Problem statement:
Among the lines below, return each one that contains the word "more".

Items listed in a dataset
"""

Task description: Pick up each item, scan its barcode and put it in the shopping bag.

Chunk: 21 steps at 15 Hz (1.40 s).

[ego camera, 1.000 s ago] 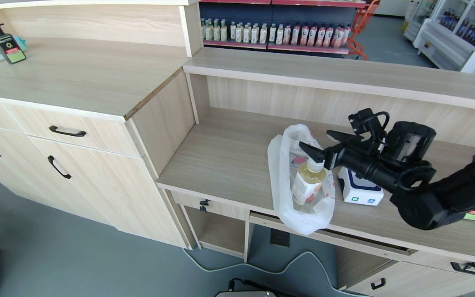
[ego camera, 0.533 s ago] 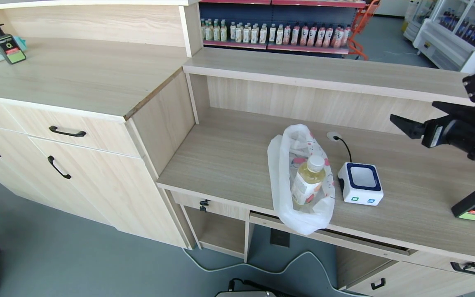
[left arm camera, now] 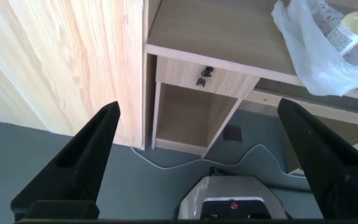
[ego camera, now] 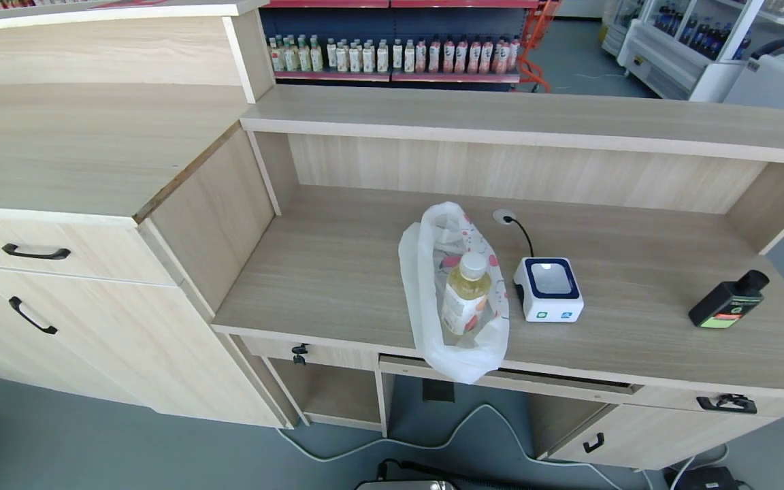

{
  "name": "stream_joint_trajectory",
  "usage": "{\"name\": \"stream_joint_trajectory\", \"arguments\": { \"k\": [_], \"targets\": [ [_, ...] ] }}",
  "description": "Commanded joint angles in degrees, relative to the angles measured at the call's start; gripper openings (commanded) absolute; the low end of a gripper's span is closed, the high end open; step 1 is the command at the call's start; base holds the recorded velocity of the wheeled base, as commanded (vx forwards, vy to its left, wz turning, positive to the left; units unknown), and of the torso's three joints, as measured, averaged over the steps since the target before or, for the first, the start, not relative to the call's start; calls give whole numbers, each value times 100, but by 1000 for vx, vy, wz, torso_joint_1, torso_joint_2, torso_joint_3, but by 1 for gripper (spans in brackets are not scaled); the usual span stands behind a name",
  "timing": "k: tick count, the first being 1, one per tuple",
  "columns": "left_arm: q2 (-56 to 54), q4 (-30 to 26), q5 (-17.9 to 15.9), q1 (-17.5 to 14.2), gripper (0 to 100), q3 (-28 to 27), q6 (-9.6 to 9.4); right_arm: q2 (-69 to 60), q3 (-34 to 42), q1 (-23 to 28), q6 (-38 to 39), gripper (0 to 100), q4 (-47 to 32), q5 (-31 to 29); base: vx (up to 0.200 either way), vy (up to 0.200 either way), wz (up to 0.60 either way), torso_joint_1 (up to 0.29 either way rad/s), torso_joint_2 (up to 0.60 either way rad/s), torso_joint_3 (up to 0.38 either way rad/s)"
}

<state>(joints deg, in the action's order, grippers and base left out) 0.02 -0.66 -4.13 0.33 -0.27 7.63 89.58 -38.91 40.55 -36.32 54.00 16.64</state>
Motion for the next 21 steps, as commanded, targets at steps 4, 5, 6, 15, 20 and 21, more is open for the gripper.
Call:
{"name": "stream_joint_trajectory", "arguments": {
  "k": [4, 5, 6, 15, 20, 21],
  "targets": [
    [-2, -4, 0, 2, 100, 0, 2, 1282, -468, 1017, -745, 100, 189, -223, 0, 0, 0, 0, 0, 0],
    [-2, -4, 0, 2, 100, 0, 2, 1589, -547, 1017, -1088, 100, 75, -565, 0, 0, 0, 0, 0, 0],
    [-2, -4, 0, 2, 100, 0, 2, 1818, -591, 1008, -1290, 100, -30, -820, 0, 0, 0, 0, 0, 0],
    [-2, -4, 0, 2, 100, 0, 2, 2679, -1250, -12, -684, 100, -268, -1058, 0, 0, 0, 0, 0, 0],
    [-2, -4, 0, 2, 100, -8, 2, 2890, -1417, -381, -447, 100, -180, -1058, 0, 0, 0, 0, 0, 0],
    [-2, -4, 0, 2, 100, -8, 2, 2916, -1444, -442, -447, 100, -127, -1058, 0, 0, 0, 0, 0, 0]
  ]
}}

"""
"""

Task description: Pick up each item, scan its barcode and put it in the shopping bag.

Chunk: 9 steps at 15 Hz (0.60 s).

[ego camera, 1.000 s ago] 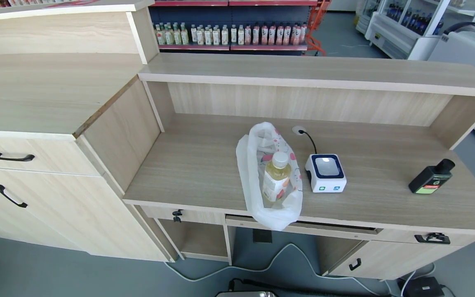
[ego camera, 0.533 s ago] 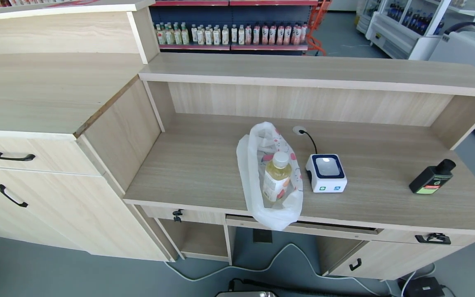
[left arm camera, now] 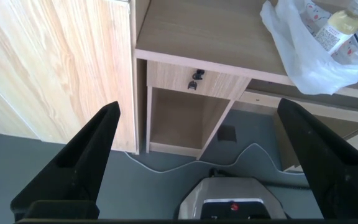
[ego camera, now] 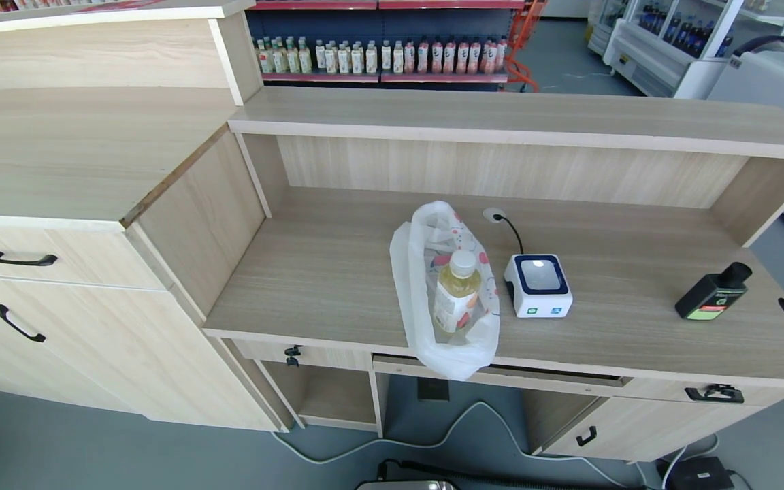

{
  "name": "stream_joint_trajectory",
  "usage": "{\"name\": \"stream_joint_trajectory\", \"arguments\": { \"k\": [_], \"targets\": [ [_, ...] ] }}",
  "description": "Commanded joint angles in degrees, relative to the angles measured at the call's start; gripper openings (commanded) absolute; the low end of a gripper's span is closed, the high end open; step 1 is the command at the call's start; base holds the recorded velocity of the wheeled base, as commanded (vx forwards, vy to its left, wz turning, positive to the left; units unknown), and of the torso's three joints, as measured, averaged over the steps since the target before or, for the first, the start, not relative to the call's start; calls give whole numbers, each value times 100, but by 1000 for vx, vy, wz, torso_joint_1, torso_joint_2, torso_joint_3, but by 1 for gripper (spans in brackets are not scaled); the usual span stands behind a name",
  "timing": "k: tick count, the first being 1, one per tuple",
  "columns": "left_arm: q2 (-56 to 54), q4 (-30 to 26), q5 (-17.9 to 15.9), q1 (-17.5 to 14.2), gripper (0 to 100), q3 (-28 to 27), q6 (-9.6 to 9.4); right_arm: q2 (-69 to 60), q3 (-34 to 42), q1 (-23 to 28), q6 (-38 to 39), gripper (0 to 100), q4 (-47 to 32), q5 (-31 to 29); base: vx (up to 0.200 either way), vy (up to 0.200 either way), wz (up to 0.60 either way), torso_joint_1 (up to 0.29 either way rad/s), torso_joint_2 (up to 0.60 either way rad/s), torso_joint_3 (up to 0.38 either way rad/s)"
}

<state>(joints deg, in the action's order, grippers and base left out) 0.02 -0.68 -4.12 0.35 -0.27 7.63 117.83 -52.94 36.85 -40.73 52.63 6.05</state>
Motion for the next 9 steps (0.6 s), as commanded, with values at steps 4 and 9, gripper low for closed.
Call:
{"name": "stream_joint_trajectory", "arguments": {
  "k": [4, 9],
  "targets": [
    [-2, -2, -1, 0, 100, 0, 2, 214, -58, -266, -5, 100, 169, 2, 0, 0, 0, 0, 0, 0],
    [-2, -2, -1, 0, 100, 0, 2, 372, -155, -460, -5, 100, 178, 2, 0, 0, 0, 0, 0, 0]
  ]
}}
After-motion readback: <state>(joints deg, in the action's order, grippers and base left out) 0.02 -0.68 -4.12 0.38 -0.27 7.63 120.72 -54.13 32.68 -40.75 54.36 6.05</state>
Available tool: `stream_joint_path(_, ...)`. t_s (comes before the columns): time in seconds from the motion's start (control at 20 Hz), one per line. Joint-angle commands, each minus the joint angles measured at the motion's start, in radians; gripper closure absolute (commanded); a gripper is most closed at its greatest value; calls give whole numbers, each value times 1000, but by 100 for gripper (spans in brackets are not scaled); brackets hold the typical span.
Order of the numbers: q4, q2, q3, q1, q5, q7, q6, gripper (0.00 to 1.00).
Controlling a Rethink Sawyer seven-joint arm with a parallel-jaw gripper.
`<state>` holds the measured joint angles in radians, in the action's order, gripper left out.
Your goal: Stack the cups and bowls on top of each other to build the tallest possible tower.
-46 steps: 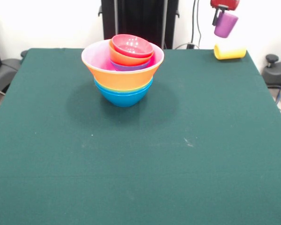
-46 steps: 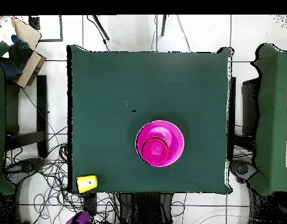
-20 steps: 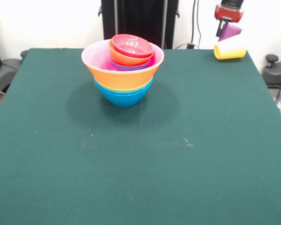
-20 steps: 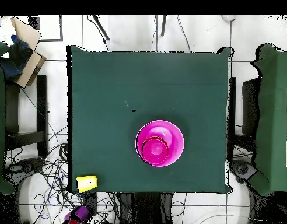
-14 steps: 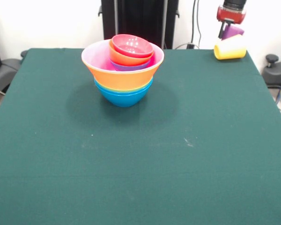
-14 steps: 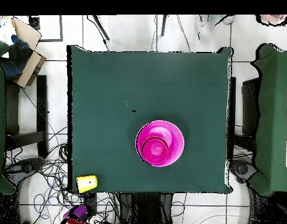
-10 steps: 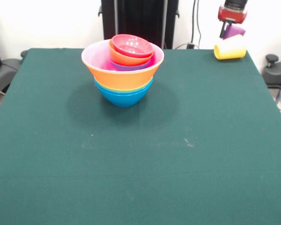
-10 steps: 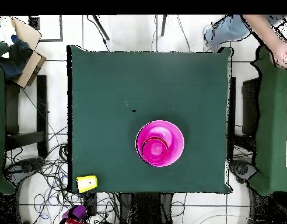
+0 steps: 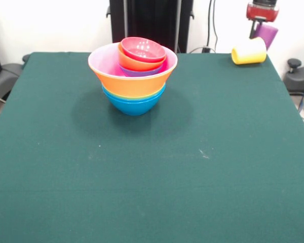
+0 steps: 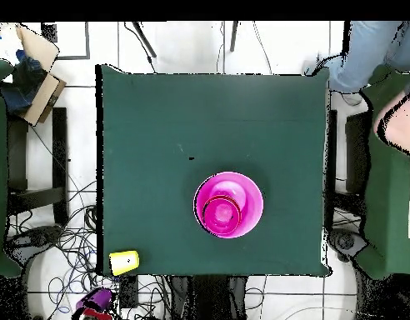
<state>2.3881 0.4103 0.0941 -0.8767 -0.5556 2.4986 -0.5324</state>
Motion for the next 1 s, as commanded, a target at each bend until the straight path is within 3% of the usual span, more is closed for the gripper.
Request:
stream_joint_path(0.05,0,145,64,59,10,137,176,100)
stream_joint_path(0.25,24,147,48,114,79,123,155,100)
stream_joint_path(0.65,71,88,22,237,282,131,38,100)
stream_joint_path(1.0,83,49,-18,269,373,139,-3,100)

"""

Task answer:
Motion for the next 21 steps, as commanded, targets at steps 4, 5, 6, 15, 20 and 21, more is open for the gripper.
Motion for the next 1 s, as commanded, a target at each bend until the straight path is within 3% of the usual span, more is closed for the gripper.

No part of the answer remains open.